Business-school officials say that they have just experienced the worst recruiting season ever. “The economic crisis has not just reduced global demand for future high-flyers,” reports Britain’s “The Economist“, “it has also led many people to question the value of MBA degrees in general, on the grounds that some of them disseminated the fancy financial techniques that helped to produce the crisis.”

The recession largely spared the class of 2008, only to catch up with the succeeding year. Unfortunately demand for MBA's is declining at a time when supply is growing: more people have been enrolling in business schools because they are a refuge for people who are finding the job market tough. As a result many students, some of whom left secure jobs for business school, are worried about whether they will recover the money they have invested.

The impact of the downturn is hitting non-citizens in the U.S.A. particularly hard. Following the government’s bail-out package, Congress has made it more difficult to hire foreign talent. As a result only one out of three of foreign MBA’s at American schools had a job offer a few months before graduation in 2009, down from 54 per cent in 2008. By comparison, 57 per cent of their American class mates had job offers, down just seven points from the 2008 figure.

But it would be a mistake to see the latest criticism of some of the schools' curricula as a sign of a broader backlash against MBA’s. Some 98 per cent of corporate employers report that they are satisfied with their MBA hires, a figure that has not changed since 1998. MBA’s are more likely to get a job than people without the title and employers continue to pay them twice as much as people with undergraduate degrees, and a third more than people with other master degrees, such as Masters of Finance.

Still, this does not mean that the economic turmoil will have no impact on the education industry, in terms of both supply and demand. Business schools are likely to adjust their curricula in response to the criticisms that they helped to create the crisis. And potential MBA students are also much more conscious of getting value for money. Some are abandoning high-profile business schools for their less well-known rivals. Others are searching the world: one trend is for American MBA students to turn to Europe, where courses are shorter, and therefore cheaper, and where international experience is thrown in for free. This year American students outnumber all other nationalities at France's INSEAD for the first time.

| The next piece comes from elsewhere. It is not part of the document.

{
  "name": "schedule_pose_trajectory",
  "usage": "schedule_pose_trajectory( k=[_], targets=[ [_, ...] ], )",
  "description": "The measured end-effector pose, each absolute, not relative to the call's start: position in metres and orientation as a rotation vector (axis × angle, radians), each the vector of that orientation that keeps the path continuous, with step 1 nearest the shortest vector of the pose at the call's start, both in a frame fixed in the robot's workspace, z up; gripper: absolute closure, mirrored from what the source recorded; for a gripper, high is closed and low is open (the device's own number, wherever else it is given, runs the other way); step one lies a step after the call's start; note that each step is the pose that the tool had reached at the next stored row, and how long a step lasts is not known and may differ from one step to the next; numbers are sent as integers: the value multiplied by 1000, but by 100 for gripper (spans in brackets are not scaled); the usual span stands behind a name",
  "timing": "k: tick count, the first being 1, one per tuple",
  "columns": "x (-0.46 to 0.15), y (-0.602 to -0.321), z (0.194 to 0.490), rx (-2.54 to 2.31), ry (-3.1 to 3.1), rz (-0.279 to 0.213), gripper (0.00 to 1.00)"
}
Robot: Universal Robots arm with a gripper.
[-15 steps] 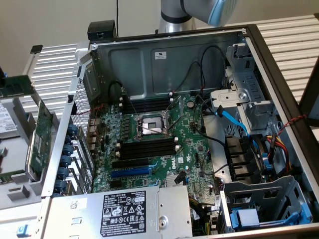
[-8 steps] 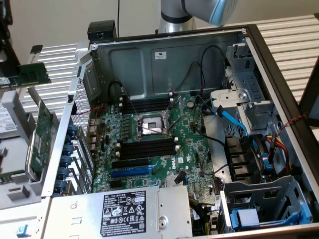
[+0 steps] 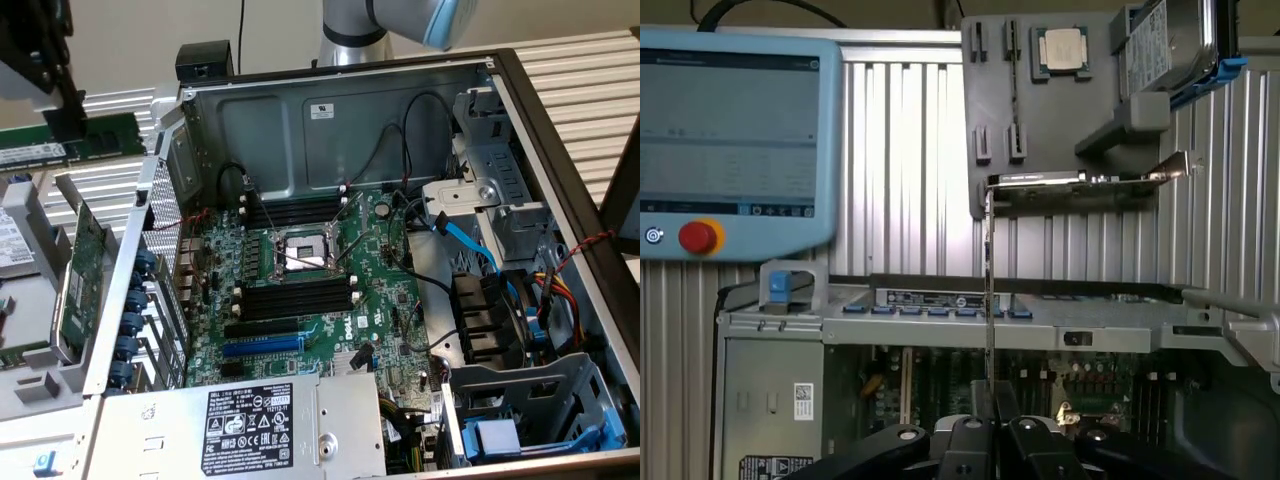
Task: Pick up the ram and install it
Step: 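Pick up the ram and move it above insertion slot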
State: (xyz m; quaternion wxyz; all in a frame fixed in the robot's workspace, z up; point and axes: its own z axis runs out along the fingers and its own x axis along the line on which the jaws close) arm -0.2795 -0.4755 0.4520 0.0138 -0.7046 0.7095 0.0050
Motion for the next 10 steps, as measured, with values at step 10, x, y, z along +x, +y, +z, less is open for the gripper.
schedule_pose_trajectory(
  k=[10],
  targets=[
    [-234,-474,452,-2196,2208,16,87]
  ],
)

MBA’s may also find themselves working in areas beyond the traditional career path: The CIA, for example, has been particularly keen on recruiting people with a business background. Many governments regard the economic slowdown as a chance to hire people who would not normally give them a second look. Amongst them is the American government, which has posted more than 46,000 job openings. Similarly, many small businesses are hiring business-school talent who would normally be outside their price range. The result of all this may be ironic: the economic crisis could end up increasing the influence of MBA’s as they are now invited to apply their skills to new areas.